▸ **EXERCISE DESCRIPTION**
Within the listing below, please copy exactly the lines between the line holding "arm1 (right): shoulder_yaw" and the line holding "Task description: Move", inclusive.

(Beginning of INFORMATION SHOWN)

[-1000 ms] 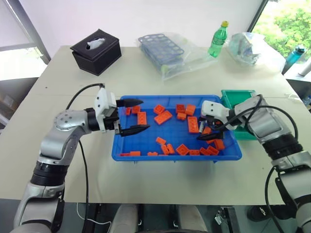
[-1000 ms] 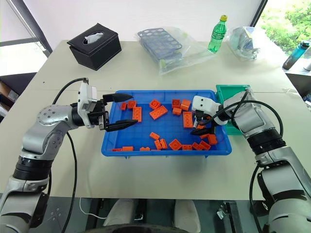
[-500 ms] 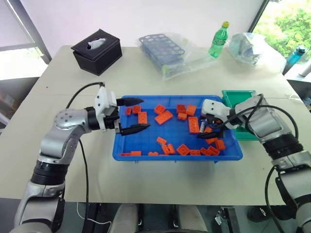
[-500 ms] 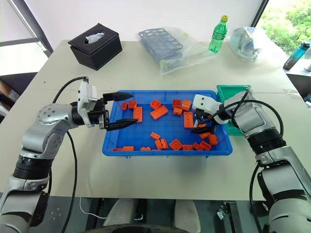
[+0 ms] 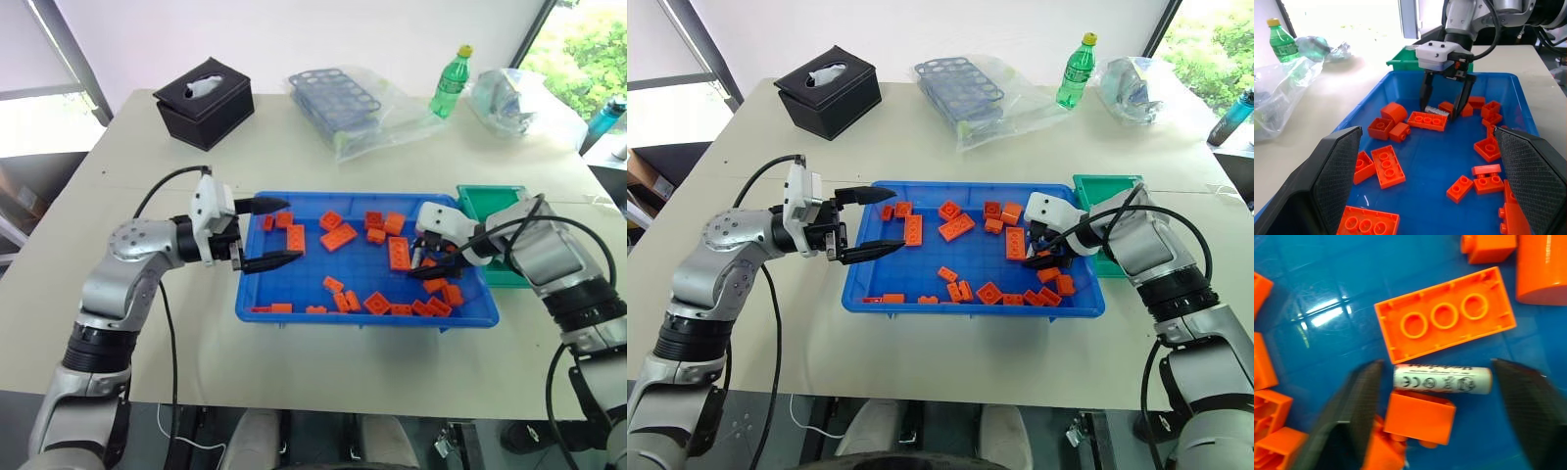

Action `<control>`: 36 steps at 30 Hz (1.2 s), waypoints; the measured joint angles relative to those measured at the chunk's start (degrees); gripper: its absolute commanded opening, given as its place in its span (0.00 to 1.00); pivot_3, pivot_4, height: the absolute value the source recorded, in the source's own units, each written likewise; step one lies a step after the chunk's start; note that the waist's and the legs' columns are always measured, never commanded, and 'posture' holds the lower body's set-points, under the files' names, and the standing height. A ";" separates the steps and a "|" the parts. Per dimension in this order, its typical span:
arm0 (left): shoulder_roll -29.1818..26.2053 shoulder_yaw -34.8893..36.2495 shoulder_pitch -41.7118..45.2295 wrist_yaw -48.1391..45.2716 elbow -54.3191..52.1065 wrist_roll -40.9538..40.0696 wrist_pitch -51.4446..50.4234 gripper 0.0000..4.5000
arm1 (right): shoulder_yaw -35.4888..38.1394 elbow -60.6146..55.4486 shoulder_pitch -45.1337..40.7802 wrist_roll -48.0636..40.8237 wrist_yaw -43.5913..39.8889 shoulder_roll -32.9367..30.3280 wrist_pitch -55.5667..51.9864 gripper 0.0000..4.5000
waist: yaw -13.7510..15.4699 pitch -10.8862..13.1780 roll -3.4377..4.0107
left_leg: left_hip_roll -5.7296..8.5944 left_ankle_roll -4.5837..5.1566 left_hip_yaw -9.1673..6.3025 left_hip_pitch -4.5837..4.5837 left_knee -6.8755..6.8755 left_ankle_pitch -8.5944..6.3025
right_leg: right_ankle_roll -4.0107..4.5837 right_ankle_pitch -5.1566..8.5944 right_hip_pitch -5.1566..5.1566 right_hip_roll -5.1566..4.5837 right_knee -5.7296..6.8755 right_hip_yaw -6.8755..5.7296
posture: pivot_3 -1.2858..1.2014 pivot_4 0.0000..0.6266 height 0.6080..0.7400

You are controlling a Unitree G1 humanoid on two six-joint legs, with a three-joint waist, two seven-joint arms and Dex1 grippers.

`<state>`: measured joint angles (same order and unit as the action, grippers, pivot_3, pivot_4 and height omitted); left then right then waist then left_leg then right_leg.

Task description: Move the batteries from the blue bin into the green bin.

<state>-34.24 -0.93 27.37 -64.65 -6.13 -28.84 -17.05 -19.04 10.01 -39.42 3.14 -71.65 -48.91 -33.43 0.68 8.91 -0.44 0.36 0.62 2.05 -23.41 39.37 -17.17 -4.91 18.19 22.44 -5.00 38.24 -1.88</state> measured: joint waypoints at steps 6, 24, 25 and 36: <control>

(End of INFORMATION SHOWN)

▸ **EXERCISE RESPONSE**
arm1 (right): shoulder_yaw -35.4888..38.1394 elbow -60.6146..55.4486 shoulder_pitch -45.1337..40.7802 wrist_roll -48.0636..40.8237 wrist_yaw -43.5913..39.8889 shoulder_roll -32.9367..30.3280 wrist_pitch -55.5667..51.9864 gripper 0.0000..4.5000
waist: yaw -13.7510..15.4699 pitch -10.8862..13.1780 roll -3.4377..4.0107
left_leg: left_hip_roll -5.7296..8.5944 left_ankle_roll -4.5837..5.1566 left_hip_yaw -9.1673..6.3025 left_hip_pitch -4.5837..4.5837 left_knee -6.8755..6.8755 left_ankle_pitch -8.5944..6.3025
right_leg: right_ankle_roll -4.0107..4.5837 right_ankle_pitch -5.1566..8.5944 right_hip_pitch -5.1566..5.1566 right_hip_roll -5.1566..4.5837 right_knee -5.7296..6.8755 right_hip_yaw -6.8755..5.7296
posture: pivot_3 -1.2858..1.2014 pivot_4 0.0000..0.6266 height 0.6080..0.7400

You are controlling a Unitree G1 humanoid on two six-joint legs, with a three-joint waist, two seven-joint arms and Dex1 grippers.

`<state>`: measured joint angles (same order and unit as the action, grippers, pivot_3, pivot_4 and height omitted); left then right then waist then left_leg then right_leg.

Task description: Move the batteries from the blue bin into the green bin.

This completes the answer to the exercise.